[Task to complete]:
Within these entries, which lines include the string "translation"? Copy each one.

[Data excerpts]
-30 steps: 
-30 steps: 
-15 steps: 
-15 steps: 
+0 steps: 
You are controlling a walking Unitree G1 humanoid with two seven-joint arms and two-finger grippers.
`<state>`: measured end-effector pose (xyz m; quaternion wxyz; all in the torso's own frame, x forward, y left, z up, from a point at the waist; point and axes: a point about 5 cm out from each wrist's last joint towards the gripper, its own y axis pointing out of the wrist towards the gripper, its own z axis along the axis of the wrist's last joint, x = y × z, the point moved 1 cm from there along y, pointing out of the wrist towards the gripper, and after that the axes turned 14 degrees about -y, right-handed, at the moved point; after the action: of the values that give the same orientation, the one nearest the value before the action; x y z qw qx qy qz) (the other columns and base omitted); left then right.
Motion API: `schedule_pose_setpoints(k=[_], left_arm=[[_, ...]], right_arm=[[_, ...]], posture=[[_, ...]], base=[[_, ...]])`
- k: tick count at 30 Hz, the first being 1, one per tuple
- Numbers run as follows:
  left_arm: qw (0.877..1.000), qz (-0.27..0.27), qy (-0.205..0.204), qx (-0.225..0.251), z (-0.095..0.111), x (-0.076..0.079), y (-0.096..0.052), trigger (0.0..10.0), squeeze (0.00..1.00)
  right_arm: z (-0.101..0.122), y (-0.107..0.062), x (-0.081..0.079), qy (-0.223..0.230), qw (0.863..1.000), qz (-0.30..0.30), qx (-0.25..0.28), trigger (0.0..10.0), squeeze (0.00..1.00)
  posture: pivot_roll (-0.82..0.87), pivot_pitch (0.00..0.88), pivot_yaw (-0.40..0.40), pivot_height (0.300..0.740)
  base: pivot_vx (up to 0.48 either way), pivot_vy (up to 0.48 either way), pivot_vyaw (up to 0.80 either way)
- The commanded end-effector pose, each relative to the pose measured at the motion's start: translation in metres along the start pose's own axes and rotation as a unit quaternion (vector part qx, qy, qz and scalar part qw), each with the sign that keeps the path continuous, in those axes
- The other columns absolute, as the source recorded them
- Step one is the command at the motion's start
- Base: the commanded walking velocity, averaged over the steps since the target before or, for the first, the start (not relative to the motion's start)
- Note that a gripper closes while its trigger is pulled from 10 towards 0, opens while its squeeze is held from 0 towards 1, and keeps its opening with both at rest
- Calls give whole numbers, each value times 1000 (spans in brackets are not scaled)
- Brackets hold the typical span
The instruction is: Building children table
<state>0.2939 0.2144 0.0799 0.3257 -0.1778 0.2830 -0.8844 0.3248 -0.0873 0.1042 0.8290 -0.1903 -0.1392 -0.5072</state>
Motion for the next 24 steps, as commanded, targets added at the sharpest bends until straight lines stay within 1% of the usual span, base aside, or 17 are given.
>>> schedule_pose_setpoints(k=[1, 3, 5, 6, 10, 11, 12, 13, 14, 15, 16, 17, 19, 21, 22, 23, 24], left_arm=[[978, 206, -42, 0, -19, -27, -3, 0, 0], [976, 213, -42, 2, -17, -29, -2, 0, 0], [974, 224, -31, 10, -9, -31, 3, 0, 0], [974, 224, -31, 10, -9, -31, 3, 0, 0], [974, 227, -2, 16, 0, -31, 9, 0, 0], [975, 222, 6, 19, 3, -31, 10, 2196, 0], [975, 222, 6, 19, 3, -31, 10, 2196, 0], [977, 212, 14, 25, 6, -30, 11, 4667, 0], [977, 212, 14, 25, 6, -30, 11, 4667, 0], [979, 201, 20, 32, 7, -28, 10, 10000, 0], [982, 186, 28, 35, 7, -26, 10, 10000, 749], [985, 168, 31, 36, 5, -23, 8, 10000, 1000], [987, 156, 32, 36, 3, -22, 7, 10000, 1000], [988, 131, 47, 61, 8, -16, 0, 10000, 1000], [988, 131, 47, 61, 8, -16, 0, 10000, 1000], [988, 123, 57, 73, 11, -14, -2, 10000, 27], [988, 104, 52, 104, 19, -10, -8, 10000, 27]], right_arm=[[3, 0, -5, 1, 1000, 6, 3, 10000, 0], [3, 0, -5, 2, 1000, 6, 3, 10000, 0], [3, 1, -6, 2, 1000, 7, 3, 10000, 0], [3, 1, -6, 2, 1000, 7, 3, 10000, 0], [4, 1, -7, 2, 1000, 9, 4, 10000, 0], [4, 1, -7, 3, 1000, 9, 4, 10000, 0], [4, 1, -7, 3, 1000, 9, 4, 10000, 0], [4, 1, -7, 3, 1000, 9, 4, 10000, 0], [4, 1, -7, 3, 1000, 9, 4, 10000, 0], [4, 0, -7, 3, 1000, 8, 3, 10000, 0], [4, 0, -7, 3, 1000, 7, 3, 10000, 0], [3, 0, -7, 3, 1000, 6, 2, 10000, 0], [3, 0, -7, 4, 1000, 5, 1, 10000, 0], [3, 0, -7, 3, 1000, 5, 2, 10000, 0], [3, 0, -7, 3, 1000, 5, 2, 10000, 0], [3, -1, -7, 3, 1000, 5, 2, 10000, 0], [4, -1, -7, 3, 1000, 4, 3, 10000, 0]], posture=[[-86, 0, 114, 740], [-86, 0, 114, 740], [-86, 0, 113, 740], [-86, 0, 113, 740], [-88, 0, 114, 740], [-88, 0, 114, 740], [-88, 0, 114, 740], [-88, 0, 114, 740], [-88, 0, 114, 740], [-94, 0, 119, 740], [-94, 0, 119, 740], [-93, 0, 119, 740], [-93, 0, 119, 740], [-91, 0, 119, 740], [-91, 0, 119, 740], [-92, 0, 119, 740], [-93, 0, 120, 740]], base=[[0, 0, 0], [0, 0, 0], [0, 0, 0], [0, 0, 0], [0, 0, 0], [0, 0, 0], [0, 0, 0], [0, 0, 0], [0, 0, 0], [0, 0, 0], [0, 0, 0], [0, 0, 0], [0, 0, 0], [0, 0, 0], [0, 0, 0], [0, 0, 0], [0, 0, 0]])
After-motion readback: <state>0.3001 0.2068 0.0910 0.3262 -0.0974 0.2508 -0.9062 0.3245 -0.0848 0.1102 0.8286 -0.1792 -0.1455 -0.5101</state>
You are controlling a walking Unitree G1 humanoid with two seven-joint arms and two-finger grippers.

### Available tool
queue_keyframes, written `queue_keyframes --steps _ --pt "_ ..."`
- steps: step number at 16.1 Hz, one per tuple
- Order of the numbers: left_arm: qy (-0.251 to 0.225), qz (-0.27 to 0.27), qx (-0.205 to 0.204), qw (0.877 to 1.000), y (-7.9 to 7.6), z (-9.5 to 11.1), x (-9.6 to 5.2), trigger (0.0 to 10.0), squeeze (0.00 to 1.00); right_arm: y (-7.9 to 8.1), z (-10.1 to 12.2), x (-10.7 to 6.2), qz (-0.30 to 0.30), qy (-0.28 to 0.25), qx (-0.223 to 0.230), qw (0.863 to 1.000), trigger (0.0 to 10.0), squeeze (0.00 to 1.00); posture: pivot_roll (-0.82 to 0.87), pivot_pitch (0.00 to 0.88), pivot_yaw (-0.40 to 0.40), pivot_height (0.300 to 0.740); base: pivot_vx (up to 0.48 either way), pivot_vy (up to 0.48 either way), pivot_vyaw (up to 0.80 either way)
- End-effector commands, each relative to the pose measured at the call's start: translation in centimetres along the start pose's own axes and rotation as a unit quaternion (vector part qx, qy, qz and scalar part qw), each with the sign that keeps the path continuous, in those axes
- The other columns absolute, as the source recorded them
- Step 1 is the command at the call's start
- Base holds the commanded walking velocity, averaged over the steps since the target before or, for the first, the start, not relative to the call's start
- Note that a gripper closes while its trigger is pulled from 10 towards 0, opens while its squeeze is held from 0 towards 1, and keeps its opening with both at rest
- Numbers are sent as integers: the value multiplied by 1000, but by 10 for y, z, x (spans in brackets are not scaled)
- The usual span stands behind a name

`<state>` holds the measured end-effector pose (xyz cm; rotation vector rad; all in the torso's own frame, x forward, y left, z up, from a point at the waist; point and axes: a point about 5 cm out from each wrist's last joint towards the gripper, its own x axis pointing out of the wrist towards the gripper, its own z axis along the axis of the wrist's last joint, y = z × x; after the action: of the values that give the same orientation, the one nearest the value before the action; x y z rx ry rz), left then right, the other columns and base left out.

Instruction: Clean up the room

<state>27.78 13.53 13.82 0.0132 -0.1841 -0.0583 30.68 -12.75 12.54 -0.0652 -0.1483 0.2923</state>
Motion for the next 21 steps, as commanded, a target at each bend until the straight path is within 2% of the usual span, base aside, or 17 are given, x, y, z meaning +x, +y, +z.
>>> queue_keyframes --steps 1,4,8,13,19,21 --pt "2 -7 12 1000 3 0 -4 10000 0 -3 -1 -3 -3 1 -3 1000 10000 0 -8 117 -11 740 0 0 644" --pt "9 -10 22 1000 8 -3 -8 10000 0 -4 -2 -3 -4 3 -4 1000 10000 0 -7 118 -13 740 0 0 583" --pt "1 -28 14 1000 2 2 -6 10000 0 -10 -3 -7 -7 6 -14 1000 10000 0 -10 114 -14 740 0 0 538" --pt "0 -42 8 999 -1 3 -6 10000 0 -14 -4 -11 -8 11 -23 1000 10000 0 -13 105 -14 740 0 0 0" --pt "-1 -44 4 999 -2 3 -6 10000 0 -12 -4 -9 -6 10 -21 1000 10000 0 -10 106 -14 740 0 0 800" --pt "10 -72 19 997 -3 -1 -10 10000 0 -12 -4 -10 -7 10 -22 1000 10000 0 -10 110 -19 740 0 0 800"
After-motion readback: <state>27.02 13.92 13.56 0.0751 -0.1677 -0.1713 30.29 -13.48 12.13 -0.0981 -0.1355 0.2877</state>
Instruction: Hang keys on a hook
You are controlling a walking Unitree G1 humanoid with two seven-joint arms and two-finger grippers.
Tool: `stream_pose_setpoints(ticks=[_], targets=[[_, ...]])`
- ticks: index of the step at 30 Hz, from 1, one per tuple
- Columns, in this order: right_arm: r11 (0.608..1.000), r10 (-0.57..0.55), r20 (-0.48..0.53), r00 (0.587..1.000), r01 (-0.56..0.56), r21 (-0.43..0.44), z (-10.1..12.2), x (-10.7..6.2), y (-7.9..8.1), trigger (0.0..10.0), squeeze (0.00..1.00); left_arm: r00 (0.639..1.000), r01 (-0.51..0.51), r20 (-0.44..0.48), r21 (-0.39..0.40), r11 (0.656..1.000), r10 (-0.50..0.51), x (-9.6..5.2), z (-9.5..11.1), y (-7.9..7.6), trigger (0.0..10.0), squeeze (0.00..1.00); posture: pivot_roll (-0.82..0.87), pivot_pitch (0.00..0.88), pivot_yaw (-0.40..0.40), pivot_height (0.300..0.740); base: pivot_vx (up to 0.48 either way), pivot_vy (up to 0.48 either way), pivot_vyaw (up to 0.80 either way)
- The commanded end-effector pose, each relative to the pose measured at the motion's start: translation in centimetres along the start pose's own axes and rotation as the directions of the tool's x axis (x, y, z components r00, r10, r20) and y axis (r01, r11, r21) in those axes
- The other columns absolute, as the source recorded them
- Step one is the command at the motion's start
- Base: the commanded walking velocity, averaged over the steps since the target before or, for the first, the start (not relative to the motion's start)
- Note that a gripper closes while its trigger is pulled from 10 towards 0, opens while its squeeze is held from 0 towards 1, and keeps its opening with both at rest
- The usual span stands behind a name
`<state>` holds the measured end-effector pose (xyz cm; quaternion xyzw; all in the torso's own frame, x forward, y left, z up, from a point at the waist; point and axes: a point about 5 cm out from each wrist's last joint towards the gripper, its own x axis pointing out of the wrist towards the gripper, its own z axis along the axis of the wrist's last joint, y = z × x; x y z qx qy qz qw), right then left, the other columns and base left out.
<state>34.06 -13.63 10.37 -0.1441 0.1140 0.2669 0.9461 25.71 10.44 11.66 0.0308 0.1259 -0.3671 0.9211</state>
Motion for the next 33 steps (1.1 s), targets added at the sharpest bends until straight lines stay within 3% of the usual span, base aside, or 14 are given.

[Completed exercise]:
- The commanded end-effector pose, each relative to the pose measured at the motion's start: translation in metres along the start pose's own axes and rotation as a unit quaternion (vector part qx, qy, qz and scalar part qw), each with the sign that keeps the path continuous, in those axes
- End-effector commands, each relative to the pose measured at the call's start: translation in centimetres along the start pose's own axes and rotation as a unit quaternion (vector part qx, qy, qz and scalar part qw), each with the sign that keeps the path continuous, in those axes
- The commanded end-effector pose, each relative to the pose measured at the motion's start: translation in centimetres along the start pose's own axes and rotation as the directions of the tool's x axis (x, y, z components r00, r10, r20) and y axis (r01, r11, r21) in those axes

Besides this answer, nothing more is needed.